Exercise objective: Pull every line containing the word "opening" from the records.
BEGIN Data under study
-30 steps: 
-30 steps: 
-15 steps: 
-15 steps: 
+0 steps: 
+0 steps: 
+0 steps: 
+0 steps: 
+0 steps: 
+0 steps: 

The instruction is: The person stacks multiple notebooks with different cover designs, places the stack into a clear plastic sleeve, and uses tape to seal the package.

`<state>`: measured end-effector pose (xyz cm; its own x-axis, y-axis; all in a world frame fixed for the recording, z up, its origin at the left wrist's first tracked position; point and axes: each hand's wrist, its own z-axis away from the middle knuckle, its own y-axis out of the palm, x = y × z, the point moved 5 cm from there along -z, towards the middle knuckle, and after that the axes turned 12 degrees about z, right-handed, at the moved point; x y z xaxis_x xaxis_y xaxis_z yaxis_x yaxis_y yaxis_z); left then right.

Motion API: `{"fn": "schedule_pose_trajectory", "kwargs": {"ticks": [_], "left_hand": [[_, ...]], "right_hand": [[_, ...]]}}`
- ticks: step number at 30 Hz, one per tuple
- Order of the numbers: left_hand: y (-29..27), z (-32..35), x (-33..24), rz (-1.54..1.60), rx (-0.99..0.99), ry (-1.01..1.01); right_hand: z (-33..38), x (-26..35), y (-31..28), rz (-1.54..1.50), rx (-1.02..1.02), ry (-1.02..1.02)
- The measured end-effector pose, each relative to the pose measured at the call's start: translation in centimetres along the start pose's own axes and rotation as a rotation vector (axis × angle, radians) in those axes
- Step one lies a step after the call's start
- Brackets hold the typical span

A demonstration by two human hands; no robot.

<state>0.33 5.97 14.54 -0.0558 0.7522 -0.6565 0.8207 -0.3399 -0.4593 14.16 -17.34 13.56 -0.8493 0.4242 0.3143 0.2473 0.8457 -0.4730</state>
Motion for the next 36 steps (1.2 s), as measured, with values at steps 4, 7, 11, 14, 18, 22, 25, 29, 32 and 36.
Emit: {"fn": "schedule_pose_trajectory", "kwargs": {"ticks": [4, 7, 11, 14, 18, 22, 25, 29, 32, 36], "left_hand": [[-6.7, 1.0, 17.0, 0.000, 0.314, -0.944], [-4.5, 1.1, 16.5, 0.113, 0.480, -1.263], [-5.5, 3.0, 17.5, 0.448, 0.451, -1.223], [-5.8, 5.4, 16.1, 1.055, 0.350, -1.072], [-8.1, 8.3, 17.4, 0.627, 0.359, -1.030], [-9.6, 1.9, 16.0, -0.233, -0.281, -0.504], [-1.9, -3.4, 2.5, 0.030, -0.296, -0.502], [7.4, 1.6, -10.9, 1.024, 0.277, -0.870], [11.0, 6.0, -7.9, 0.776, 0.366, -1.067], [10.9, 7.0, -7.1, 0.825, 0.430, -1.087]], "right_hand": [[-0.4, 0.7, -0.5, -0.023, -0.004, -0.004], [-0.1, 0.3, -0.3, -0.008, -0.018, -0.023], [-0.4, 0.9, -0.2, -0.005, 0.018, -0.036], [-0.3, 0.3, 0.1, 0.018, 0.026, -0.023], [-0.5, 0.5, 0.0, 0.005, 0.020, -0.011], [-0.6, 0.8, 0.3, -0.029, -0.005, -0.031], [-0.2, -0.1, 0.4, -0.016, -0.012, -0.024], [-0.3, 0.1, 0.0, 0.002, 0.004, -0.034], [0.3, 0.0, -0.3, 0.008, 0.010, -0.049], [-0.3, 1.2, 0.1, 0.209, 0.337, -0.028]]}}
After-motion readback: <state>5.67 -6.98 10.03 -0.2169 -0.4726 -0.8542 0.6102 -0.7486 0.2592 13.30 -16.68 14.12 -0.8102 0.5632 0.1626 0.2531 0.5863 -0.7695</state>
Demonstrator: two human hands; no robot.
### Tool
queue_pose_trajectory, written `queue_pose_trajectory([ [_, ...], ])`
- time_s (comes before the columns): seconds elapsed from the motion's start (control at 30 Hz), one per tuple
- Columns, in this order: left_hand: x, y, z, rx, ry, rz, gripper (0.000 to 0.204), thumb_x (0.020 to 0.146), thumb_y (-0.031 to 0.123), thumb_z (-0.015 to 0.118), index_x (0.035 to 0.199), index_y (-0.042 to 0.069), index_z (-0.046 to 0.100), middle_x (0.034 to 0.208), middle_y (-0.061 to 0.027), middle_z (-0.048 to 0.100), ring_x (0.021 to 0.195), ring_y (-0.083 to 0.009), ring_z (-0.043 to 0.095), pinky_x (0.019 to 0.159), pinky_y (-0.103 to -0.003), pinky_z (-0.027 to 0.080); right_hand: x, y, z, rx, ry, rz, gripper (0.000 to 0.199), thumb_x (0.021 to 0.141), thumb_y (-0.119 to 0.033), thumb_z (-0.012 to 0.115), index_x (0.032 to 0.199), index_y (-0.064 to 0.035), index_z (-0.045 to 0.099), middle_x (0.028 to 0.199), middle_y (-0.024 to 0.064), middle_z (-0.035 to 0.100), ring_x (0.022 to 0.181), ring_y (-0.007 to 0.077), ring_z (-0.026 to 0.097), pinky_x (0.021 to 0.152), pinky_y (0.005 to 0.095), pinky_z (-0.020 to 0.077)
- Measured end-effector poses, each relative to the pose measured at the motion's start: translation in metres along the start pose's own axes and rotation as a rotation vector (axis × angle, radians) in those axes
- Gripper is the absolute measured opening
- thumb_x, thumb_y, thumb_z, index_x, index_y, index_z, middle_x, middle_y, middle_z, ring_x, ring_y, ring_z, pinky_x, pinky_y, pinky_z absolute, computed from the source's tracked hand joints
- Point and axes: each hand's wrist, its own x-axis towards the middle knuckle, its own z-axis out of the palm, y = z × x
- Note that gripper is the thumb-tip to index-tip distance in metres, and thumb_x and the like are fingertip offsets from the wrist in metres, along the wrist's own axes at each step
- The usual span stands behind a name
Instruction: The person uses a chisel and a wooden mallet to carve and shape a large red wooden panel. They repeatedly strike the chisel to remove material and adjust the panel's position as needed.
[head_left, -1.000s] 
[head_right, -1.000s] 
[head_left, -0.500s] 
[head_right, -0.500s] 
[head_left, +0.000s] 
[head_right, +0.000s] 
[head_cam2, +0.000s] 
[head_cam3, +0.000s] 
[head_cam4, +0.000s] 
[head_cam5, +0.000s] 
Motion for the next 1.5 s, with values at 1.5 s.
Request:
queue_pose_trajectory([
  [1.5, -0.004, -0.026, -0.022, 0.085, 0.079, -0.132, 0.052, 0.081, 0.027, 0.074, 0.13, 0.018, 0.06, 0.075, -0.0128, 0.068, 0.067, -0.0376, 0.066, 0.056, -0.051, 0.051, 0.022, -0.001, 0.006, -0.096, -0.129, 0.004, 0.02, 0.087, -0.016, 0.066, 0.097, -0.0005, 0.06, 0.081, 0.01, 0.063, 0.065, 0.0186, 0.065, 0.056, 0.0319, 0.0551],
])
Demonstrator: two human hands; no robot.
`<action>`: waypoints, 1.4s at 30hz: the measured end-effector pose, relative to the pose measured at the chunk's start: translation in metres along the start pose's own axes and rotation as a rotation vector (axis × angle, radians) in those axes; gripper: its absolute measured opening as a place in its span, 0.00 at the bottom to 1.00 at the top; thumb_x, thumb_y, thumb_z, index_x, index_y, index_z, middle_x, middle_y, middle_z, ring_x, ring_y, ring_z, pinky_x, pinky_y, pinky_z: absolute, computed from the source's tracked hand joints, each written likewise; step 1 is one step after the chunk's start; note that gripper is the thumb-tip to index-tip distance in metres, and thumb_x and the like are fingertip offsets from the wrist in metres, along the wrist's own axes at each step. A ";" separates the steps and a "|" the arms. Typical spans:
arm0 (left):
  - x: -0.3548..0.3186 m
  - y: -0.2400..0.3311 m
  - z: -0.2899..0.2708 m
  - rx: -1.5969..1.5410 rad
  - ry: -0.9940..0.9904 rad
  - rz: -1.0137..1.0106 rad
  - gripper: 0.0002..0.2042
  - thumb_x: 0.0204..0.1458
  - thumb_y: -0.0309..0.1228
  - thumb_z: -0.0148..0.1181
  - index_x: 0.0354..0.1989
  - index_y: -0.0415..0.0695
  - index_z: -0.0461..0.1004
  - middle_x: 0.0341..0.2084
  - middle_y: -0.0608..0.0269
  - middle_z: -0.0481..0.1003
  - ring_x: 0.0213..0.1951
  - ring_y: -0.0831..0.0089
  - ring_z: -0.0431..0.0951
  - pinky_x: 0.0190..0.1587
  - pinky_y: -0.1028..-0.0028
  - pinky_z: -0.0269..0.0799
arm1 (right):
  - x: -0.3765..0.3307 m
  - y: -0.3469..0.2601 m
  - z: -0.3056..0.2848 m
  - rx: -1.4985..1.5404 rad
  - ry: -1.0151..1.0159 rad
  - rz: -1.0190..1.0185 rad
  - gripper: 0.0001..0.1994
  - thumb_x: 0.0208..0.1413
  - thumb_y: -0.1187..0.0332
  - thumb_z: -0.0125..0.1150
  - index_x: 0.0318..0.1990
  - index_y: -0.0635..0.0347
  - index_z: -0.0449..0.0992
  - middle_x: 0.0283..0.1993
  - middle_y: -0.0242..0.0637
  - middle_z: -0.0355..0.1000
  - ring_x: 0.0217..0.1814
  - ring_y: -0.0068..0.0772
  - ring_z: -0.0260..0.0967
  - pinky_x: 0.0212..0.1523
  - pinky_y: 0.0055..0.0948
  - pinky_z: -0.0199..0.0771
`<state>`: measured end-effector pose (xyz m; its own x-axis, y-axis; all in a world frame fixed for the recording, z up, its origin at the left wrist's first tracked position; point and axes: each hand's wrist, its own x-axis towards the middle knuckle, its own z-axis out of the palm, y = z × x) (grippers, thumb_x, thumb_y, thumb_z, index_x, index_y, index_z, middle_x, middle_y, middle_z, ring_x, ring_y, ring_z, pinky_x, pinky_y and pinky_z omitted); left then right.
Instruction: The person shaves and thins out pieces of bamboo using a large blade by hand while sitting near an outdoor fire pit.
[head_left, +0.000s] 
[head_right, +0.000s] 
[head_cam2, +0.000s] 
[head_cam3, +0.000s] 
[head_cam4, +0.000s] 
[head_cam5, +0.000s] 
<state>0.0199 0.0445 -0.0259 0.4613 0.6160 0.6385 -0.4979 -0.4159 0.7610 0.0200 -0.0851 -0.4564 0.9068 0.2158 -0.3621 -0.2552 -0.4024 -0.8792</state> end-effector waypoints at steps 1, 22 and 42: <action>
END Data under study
Worked solution:
- Gripper is the absolute measured opening
`<action>`: waypoints, 1.4s at 30hz: the measured end-effector pose, relative to the pose measured at the chunk's start: translation in metres along the start pose's own axes and rotation as a rotation vector (axis × angle, radians) in those axes; gripper: its absolute measured opening as a place in its span, 0.00 at the bottom to 1.00 at the top; thumb_x, thumb_y, thumb_z, index_x, index_y, index_z, middle_x, middle_y, middle_z, ring_x, ring_y, ring_z, pinky_x, pinky_y, pinky_z: absolute, computed from the source's tracked hand joints, each written likewise; step 1 is one step after the chunk's start; note that gripper is the thumb-tip to index-tip distance in metres, and thumb_x and the like are fingertip offsets from the wrist in metres, along the wrist's own axes at each step. A ";" separates the steps and a "|" the arms. Typical spans:

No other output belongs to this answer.